Do we need gatekeepers in the digital realm? This is not so much an issue of censorship insofar as it is almost next to impossible to enforce such a policy on the International Internet, let alone on any of the National Intranets. If some Self among the Totalities of the world order in Scenario 1999 wants to speak their mind online, they will eventually do so in one form or another. They may not express themselves in the most straightforward, direct way, but somebody somewhere will know what they are talking about. The Freedom of Conscience is going to be upheld anyway, especially once Council Democracy becomes digitalized by the Social Forums. The issue that deserves mention pertains to information that would be obscene, offensive, and morally irreprehensible.
There is no doubt that, at some point in the 21st century, various National Intranets around the world will be demonstrating the ability to regulate the flow of information. It is one thing to access the National Intranets or the International Internet to communicate with others and exchange information. It is another to traffic in illicit contraband like salacious libel, documents stolen from government computer networks, depictions of child sex abuse, and fraudulent information.

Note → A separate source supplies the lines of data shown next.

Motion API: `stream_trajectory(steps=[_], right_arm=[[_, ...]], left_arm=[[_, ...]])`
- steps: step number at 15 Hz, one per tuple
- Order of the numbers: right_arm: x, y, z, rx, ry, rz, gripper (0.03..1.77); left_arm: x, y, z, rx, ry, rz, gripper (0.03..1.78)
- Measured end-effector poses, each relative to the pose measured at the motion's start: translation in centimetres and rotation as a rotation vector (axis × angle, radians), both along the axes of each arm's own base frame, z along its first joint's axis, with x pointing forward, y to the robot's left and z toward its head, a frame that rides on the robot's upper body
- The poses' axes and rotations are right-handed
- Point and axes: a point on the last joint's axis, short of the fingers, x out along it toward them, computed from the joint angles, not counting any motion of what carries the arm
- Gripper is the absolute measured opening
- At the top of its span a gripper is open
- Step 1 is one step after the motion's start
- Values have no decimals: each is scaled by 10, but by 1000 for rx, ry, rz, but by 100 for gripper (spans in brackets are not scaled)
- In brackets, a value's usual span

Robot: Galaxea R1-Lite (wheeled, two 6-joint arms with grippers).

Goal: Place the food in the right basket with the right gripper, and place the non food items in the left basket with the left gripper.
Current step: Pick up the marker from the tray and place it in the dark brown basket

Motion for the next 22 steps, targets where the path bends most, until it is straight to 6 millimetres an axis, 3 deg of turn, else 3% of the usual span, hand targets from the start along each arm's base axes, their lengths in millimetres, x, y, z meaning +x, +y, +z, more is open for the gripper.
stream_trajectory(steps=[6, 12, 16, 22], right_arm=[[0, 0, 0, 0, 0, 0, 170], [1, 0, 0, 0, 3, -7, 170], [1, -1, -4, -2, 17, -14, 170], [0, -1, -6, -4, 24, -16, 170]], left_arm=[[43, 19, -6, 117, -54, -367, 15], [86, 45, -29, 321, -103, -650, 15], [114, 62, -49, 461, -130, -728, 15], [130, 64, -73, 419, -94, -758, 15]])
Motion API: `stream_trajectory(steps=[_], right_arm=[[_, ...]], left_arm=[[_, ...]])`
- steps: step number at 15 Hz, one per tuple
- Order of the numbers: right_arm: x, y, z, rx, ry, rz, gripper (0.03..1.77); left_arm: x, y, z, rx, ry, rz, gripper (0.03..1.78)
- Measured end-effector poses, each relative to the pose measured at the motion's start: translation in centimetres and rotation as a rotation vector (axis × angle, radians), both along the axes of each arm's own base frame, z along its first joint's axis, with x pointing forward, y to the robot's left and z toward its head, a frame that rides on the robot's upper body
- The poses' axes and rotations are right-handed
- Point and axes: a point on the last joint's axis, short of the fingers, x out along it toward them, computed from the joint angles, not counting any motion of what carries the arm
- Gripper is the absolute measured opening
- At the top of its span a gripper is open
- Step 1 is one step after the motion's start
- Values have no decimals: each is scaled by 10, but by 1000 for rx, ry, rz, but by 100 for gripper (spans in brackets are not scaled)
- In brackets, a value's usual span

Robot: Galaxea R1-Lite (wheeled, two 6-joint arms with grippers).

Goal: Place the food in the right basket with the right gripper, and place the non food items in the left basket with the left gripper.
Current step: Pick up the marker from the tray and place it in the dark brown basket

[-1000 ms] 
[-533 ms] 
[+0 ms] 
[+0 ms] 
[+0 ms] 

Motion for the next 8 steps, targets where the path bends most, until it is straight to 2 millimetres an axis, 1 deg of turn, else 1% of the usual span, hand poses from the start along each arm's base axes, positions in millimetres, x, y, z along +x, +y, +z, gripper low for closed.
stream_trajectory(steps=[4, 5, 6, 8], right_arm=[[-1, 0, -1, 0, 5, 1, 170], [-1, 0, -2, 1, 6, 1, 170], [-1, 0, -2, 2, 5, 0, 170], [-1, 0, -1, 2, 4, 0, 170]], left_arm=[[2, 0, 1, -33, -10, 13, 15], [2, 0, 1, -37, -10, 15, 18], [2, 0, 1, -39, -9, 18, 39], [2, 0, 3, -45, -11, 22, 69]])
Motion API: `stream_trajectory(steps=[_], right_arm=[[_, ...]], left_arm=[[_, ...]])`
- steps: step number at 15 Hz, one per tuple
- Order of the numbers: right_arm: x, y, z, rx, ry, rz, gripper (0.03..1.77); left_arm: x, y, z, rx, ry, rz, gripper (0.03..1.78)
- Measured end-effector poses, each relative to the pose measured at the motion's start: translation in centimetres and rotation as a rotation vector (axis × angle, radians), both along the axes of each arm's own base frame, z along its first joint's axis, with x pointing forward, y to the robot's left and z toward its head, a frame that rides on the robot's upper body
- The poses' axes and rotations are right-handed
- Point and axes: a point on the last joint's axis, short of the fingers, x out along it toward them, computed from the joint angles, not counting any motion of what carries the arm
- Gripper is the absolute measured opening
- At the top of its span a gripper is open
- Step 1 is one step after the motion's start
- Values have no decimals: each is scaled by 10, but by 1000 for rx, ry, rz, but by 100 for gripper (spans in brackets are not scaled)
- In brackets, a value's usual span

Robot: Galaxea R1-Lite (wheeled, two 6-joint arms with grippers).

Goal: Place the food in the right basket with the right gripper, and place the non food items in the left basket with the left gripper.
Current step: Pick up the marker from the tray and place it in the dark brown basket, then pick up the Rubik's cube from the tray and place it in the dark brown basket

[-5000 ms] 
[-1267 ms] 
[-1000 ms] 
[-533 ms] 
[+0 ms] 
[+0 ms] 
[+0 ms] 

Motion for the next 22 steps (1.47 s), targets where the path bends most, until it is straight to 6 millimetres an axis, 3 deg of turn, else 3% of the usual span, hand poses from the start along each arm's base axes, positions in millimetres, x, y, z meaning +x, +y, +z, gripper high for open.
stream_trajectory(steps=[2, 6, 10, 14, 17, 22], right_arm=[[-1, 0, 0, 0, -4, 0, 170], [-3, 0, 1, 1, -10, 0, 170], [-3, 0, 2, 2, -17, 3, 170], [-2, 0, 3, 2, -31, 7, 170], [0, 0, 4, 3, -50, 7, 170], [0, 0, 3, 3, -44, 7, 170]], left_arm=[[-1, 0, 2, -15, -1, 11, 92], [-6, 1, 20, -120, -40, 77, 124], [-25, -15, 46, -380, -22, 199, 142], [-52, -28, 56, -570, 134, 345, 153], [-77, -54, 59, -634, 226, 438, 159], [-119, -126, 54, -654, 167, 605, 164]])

The precise development in which this will occur is going to be different from how it would have been implemented on the World Wide Web (WWW).
What can be said about the flow of information is the Intranet Service Providers (ISPs) should know that not everything in the digital realm is going to be acceptable to the values and beliefs of the Totality. This is hardly an issue of a difference in Weltanschauung or Ideology but the question of whether certain kinds of information, like instructions on how to create narcotics or explosions, should even be allowed. Regulating the flow of information should be one of the ISPs’ goals. If there are any objections to some literature or media on a controversial topic being uploaded to the National Intranet, it is vital that the Social Forums decide whether it should exist on the National Intranet. Should they refuse, the Judiciary of the Council State will serve as the final authority. No matter what happens, the Constitution and the Legal Code will continue to apply on the National Intranet as they normally would offline. This is just one of the ways in which the National Intranet as a concept must serve as an extension of the offline Real World.
Conversely, the WWW has long had issues with all kinds of information intended to deceive and manipulate whoever receives it. One notable trend is the concept of “Information Warfare,” where the goal is to influence the decision-making of entire nations by means of the information that they can access online. Nations seek to access the most reliable information whilst denying that same information to others in order to gain some military advantage elsewhere. Cyberwarfare is merely an extension of Information Warfare where the goal continues to be the theft or denial of sensitive information and the destruction or hijacking of digital infrastructure through an ever-growing arsenal of malware. While both topics are beyond the focus of this Entry, one can be said here is that both will be more and more prevalent as the digital realm continues to become an increasingly part of Life in the 21st century.
Another trend concerns the ongoing proliferation of old Conspiracy Theories from before the digital realm was entertainable. Their continued existences have led to gatekeepers in the form of “Fact Checkers,” whose sole purpose is to verify the veracity of any and all information in the digital realm. But given that trivial information in the WWW far exceeds anyone’s ability to keep track of anything, it is inevitable that the Fact Checkers would only dedicate themselves to whatever happens to be the most popular or the most viral.
Compared to the first trend, this other trend predated the State of Total Mobilization. As literacy rates improved prior to the 20th century, more people began to rely on newspapers to get information on what is happening outside their immediate purview. To attract a larger audience, some publications began disseminating sensationalist stories that, if they were not blatantly false, were designed to provoke an emotional response from the audience. Tabloids and Gossip Magazines became ubiquitous with the proliferation of information that was either unsubstantiated that they could not be verified or could be proven to be falsehoods. Fact-Checking as a practice in itself was implemented at the height of this sort of journalism in the latter half of the 19th century.
One would be sorely mistaken to assume that the rise of the national educational system in the 20th century led to the demise of such salacious literature. While regulations have been implemented on the broadcasting of radio and television programming, the same cannot be said about Tabloids and Gossip Magazines, as they have gone digital in order to stay relevant. With the digital realm itself allowing anyone from anywhere in the world to read them, their influence travels farther than the international borders of their own nation. Longstanding misconceptions also continue to persist alongside the proliferation of trivial information.
The digital realm only promises more of the same. This should serve as a reminder that what applies offline in the Real World must also be applicable to what applies online in the National Intranet. Anyone who accesses the National Intranet of any nation must obey their Legal Code and Constitution, even if they are visiting that National Intranet from an Internet Café within the jurisdiction of their own nation.
Whatever alternative the National Intranets and the International Internet will have to replace the Fact-Checkers, one thing is certain: the flow of information between nations should always be covered under the terms of a Real Trade Agreement (RTA). If nations can trade goods and services, Arbeit and Geld across international borders, similar arrangements will need to be made regarding the flow of information. Let us not forget that State Media, Social Media, and Student Media are all capable of contributing Arbeit and Geld to the Life-Energy Reserve. The refusal to enforce the terms of an RTA regarding the flow of information should signal the opening phases of a breakdown in diplomatic relations long before any declaration of war could be made.